WHAT TO DO:
The answer is a number and only a number: how many lines of the data include the string "left"?

++++ EXTRACTED DATA

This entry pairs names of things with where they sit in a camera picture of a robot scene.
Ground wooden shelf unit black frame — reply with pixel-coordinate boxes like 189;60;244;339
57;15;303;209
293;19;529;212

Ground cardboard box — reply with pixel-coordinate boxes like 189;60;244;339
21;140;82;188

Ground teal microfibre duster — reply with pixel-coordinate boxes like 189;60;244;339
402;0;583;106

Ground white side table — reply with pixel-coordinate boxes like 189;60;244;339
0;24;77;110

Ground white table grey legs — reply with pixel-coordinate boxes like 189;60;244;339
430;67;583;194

++++++++
++++ EXTRACTED DATA

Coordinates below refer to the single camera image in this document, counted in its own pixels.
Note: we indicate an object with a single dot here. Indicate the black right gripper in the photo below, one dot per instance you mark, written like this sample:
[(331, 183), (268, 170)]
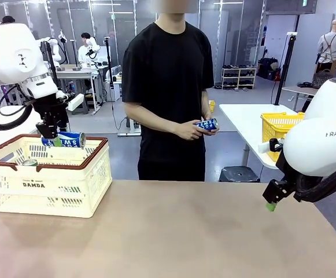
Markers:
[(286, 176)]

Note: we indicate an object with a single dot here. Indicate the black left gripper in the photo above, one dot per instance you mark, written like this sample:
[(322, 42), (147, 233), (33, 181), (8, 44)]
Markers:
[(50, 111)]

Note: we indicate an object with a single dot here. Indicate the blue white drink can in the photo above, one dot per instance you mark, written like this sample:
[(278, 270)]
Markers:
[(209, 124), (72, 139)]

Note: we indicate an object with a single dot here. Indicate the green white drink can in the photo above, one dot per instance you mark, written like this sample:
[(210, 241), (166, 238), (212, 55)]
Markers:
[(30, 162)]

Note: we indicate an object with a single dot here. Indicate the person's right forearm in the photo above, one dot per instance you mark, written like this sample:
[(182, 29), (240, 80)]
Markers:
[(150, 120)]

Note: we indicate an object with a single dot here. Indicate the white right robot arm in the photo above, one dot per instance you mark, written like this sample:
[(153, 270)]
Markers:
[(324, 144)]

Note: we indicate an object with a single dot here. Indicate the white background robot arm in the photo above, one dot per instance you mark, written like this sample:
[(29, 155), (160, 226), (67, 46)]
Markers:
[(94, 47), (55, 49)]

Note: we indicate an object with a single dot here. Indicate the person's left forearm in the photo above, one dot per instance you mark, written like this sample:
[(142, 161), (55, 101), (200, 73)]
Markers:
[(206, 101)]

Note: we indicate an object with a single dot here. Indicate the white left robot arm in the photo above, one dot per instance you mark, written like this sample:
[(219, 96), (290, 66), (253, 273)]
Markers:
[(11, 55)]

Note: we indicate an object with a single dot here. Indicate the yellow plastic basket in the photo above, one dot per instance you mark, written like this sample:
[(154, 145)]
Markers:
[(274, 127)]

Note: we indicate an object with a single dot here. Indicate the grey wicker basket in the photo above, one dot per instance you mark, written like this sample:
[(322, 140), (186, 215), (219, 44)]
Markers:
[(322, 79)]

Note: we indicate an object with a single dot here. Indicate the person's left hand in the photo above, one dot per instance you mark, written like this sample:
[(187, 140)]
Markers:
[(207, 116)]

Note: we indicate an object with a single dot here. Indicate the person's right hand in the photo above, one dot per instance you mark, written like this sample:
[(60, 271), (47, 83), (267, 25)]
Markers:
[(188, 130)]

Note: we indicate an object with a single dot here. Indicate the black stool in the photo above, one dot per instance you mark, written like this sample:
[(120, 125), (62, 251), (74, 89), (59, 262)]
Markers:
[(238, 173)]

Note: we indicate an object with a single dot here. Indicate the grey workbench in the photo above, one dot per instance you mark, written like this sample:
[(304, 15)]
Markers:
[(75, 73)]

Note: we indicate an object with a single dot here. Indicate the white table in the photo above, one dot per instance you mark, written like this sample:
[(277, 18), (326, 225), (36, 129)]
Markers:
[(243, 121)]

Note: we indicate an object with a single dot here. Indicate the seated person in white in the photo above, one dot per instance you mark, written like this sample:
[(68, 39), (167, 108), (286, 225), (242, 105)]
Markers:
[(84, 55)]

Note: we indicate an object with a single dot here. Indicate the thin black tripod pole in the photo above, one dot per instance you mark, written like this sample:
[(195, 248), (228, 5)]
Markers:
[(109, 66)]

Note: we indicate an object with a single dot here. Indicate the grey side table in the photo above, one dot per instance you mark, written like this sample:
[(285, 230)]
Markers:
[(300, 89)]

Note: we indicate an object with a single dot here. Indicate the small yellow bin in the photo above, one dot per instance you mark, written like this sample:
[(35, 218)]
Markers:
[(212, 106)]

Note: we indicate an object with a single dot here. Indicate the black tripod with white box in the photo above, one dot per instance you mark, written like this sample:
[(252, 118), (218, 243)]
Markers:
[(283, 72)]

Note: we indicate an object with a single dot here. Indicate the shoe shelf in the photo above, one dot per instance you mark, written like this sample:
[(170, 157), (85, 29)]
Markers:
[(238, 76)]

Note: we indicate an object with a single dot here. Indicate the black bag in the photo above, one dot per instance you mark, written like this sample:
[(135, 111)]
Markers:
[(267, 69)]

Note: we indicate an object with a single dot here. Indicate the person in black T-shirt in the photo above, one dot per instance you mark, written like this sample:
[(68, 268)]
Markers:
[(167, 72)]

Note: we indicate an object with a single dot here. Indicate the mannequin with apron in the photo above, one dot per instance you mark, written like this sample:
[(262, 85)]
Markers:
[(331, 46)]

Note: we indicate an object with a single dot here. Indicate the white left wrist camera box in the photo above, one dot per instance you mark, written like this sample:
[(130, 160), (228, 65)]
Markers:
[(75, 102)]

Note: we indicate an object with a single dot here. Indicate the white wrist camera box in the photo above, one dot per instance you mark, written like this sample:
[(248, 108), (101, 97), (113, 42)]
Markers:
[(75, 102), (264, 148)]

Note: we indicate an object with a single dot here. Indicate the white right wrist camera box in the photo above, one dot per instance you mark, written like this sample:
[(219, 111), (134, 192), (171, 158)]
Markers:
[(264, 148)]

++++++++

FINAL ANSWER:
5